* **TASK REQUIREMENTS**
Could you retype every record below exactly as it appears?

* **LISTED RECORDS**
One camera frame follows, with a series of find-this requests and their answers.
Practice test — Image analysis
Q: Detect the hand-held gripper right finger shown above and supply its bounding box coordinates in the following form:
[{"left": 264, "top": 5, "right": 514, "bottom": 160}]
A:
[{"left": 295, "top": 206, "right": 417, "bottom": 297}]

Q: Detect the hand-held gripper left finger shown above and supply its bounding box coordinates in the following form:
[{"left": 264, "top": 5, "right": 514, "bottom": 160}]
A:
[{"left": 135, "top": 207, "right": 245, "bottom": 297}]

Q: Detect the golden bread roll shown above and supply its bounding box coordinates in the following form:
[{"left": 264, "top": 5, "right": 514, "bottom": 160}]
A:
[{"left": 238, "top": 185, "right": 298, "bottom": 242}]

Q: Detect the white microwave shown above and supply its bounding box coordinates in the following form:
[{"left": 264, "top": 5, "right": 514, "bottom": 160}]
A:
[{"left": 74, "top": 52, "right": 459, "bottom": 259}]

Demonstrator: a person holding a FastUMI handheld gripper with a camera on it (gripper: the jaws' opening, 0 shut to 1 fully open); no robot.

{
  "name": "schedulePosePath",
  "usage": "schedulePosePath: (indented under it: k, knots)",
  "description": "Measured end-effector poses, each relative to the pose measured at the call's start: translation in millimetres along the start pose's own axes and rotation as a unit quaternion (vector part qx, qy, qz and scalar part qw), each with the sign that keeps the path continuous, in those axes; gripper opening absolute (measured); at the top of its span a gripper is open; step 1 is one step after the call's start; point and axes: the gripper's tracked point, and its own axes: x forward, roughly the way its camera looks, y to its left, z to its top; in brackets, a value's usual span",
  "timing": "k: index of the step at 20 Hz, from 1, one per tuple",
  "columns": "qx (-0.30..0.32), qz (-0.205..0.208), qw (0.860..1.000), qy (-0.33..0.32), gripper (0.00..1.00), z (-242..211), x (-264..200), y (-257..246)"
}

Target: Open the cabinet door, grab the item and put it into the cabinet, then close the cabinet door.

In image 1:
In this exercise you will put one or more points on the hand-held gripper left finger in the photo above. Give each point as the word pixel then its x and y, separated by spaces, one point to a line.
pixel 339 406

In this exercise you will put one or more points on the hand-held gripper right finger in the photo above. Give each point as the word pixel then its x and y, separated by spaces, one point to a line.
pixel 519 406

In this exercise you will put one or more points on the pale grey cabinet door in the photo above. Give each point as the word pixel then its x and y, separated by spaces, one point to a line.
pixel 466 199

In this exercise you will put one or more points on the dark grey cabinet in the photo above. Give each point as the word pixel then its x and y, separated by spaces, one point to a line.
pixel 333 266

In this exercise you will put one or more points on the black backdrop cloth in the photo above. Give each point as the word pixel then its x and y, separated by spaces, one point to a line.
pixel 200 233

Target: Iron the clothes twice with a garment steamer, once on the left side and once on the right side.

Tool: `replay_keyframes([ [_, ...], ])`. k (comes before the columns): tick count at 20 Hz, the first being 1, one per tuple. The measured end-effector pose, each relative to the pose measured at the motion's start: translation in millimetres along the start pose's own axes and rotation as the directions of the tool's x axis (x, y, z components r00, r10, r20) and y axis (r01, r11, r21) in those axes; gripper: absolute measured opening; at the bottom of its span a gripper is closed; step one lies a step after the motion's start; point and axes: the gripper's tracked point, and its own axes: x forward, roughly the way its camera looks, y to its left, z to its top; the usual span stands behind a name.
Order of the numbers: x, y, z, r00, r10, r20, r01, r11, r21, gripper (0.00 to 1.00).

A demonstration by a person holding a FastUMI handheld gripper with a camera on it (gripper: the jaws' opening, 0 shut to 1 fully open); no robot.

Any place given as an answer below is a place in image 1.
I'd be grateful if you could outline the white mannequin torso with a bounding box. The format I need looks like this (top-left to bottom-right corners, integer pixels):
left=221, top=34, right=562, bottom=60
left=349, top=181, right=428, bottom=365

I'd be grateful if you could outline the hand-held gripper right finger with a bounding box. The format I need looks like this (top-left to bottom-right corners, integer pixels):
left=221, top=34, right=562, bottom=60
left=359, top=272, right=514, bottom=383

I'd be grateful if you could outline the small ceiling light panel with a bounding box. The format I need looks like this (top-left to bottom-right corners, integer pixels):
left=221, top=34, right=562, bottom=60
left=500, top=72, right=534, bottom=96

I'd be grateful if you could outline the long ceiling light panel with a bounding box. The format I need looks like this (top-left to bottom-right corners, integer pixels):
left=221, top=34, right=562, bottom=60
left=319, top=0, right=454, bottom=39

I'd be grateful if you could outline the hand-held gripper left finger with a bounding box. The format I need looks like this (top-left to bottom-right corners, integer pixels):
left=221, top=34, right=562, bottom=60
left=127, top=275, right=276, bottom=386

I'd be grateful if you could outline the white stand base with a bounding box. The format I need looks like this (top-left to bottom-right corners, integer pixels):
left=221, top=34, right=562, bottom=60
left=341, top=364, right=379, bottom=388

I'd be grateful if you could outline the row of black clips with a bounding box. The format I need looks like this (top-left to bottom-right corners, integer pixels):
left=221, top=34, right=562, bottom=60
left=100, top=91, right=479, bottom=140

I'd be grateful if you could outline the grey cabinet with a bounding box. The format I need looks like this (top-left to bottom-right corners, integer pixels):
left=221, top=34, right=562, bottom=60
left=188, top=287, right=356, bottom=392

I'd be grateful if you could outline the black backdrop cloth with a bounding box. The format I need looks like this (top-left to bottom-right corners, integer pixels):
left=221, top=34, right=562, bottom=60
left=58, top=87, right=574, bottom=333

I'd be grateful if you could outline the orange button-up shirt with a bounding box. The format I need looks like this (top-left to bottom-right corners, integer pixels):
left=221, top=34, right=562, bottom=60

* **YOUR RESPONSE**
One camera frame follows, with a series of find-this requests and their answers.
Practice test — Image analysis
Q: Detect the hand-held gripper right finger shown above and supply its bounding box coordinates in the following form:
[{"left": 264, "top": 5, "right": 514, "bottom": 160}]
A:
[{"left": 295, "top": 206, "right": 417, "bottom": 297}]

Q: Detect the hand-held gripper left finger shown above and supply its bounding box coordinates in the following form:
[{"left": 264, "top": 5, "right": 514, "bottom": 160}]
A:
[{"left": 135, "top": 207, "right": 245, "bottom": 297}]

Q: Detect the golden bread roll shown above and supply its bounding box coordinates in the following form:
[{"left": 264, "top": 5, "right": 514, "bottom": 160}]
A:
[{"left": 238, "top": 185, "right": 298, "bottom": 242}]

Q: Detect the white microwave shown above and supply its bounding box coordinates in the following form:
[{"left": 264, "top": 5, "right": 514, "bottom": 160}]
A:
[{"left": 74, "top": 52, "right": 459, "bottom": 259}]

Demonstrator: a person holding a FastUMI handheld gripper with a camera on it (gripper: the jaws' opening, 0 shut to 1 fully open); no robot.

{
  "name": "schedulePosePath",
  "usage": "schedulePosePath: (indented under it: k, knots)",
  "description": "Measured end-effector poses, each relative to the pose measured at the call's start: translation in millimetres along the start pose's own axes and rotation as a unit quaternion (vector part qx, qy, qz and scalar part qw), each with the sign that keeps the path continuous, in those axes; gripper opening absolute (measured); at the top of its span a gripper is open; step 1 is one step after the call's start; point and axes: the gripper's tracked point, and its own axes: x forward, roughly the way its camera looks, y to its left, z to its top; in brackets, a value's usual span",
  "timing": "k: index of the step at 20 Hz, from 1, one per tuple",
  "columns": "qx (-0.30..0.32), qz (-0.205..0.208), qw (0.860..1.000), qy (-0.33..0.32), gripper (0.00..1.00), z (-242..211), x (-264..200), y (-257..246)"
}

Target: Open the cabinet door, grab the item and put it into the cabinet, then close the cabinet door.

In image 1:
In this exercise you will put one or more points on the hand-held gripper left finger in the photo above. Give each point as the word pixel then its x and y, separated by spaces, one point to a line.
pixel 339 406

In this exercise you will put one or more points on the hand-held gripper right finger in the photo above. Give each point as the word pixel then its x and y, separated by spaces, one point to a line.
pixel 519 406

In this exercise you will put one or more points on the pale grey cabinet door in the photo above. Give each point as the word pixel then its x and y, separated by spaces, one point to a line.
pixel 466 199

In this exercise you will put one or more points on the dark grey cabinet in the photo above. Give each point as the word pixel then its x and y, separated by spaces, one point to a line.
pixel 333 266

In this exercise you will put one or more points on the black backdrop cloth in the photo above. Give each point as the word pixel then its x and y, separated by spaces, one point to a line.
pixel 200 233

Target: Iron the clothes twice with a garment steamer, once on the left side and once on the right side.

Tool: `replay_keyframes([ [_, ...], ])`. k (comes before the columns): tick count at 20 Hz, the first being 1, one per tuple. The measured end-effector pose, each relative to the pose measured at the motion's start: translation in millimetres along the start pose's own axes and rotation as the directions of the tool's x axis (x, y, z components r00, r10, r20) and y axis (r01, r11, r21) in those axes; gripper: absolute measured opening; at the bottom of its span a gripper is closed; step one lies a step after the motion's start; point and axes: the gripper's tracked point, and its own axes: x forward, roughly the way its camera looks, y to its left, z to its top; the usual span stands behind a name.
Order of the numbers: x, y, z, r00, r10, r20, r01, r11, r21, gripper (0.00 to 1.00).

A demonstration by a person holding a FastUMI handheld gripper with a camera on it (gripper: the jaws' opening, 0 shut to 1 fully open); no robot.

Any place given as an answer below is a place in image 1.
I'd be grateful if you could outline the white mannequin torso with a bounding box. The format I need looks like this (top-left to bottom-right corners, integer pixels):
left=221, top=34, right=562, bottom=60
left=349, top=181, right=428, bottom=365

I'd be grateful if you could outline the hand-held gripper right finger with a bounding box. The format I need looks like this (top-left to bottom-right corners, integer pixels):
left=221, top=34, right=562, bottom=60
left=359, top=272, right=514, bottom=383

I'd be grateful if you could outline the small ceiling light panel with a bounding box. The format I need looks like this (top-left to bottom-right corners, integer pixels):
left=221, top=34, right=562, bottom=60
left=500, top=72, right=534, bottom=96

I'd be grateful if you could outline the long ceiling light panel with a bounding box. The format I need looks like this (top-left to bottom-right corners, integer pixels):
left=221, top=34, right=562, bottom=60
left=319, top=0, right=454, bottom=39

I'd be grateful if you could outline the hand-held gripper left finger with a bounding box. The format I need looks like this (top-left to bottom-right corners, integer pixels):
left=221, top=34, right=562, bottom=60
left=127, top=275, right=276, bottom=386

I'd be grateful if you could outline the white stand base with a bounding box. The format I need looks like this (top-left to bottom-right corners, integer pixels):
left=221, top=34, right=562, bottom=60
left=341, top=364, right=379, bottom=388

I'd be grateful if you could outline the row of black clips with a bounding box. The format I need looks like this (top-left to bottom-right corners, integer pixels):
left=221, top=34, right=562, bottom=60
left=100, top=91, right=479, bottom=140

I'd be grateful if you could outline the grey cabinet with a bounding box. The format I need looks like this (top-left to bottom-right corners, integer pixels):
left=221, top=34, right=562, bottom=60
left=188, top=287, right=356, bottom=392

I'd be grateful if you could outline the black backdrop cloth with a bounding box. The format I need looks like this (top-left to bottom-right corners, integer pixels):
left=221, top=34, right=562, bottom=60
left=58, top=87, right=574, bottom=333

I'd be grateful if you could outline the orange button-up shirt with a bounding box. The format I need looks like this (top-left to bottom-right corners, integer pixels):
left=221, top=34, right=562, bottom=60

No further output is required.